[WORK TO BE COMPLETED]
Answer with a number only, giving how many lines in the data below include "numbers".

····················

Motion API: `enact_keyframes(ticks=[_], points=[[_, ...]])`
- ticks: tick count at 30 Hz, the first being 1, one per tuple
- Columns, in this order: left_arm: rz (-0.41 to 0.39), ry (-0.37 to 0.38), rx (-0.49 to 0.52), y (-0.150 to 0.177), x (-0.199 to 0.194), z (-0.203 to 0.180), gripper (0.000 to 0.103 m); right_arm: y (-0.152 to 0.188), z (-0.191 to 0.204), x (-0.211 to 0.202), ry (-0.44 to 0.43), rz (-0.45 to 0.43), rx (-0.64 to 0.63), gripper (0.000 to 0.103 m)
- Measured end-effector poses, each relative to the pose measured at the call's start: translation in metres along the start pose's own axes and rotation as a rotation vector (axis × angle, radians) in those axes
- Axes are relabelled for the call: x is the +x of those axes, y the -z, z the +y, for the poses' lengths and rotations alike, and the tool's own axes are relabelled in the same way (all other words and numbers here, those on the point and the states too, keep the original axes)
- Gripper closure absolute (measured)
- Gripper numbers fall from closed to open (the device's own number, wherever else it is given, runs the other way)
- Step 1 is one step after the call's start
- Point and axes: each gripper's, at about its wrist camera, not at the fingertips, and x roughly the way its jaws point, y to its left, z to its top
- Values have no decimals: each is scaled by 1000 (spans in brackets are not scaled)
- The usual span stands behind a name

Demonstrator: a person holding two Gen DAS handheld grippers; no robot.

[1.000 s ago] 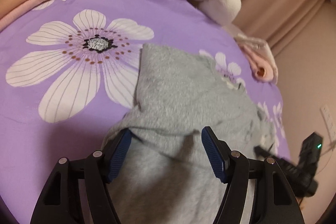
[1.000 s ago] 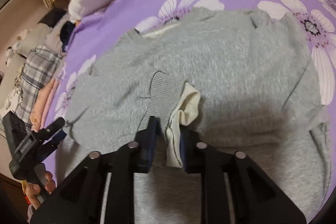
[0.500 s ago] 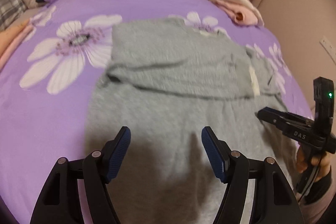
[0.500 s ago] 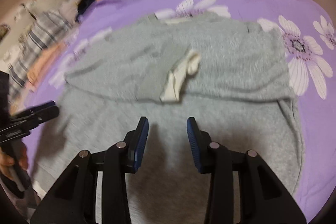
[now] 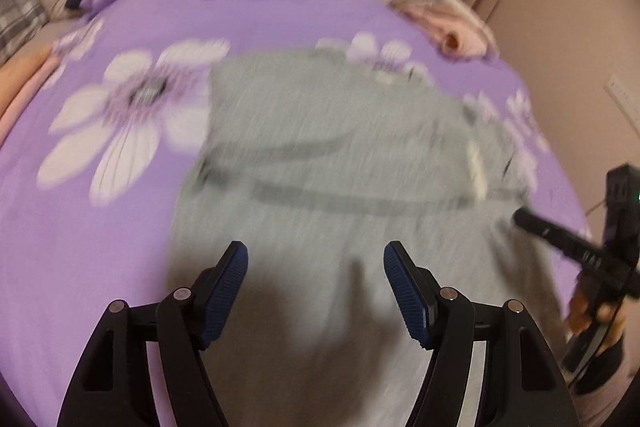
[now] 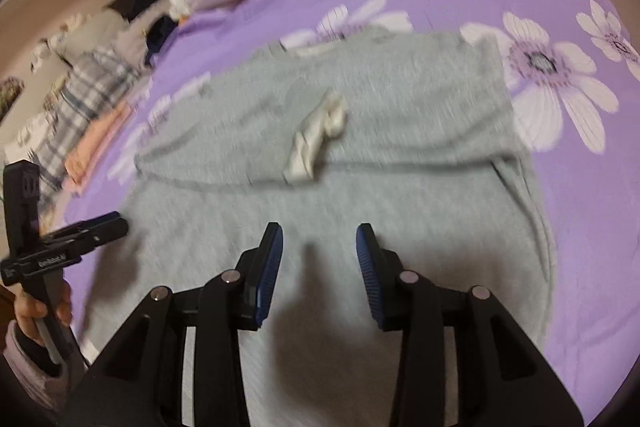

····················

[FINAL ANSWER]
2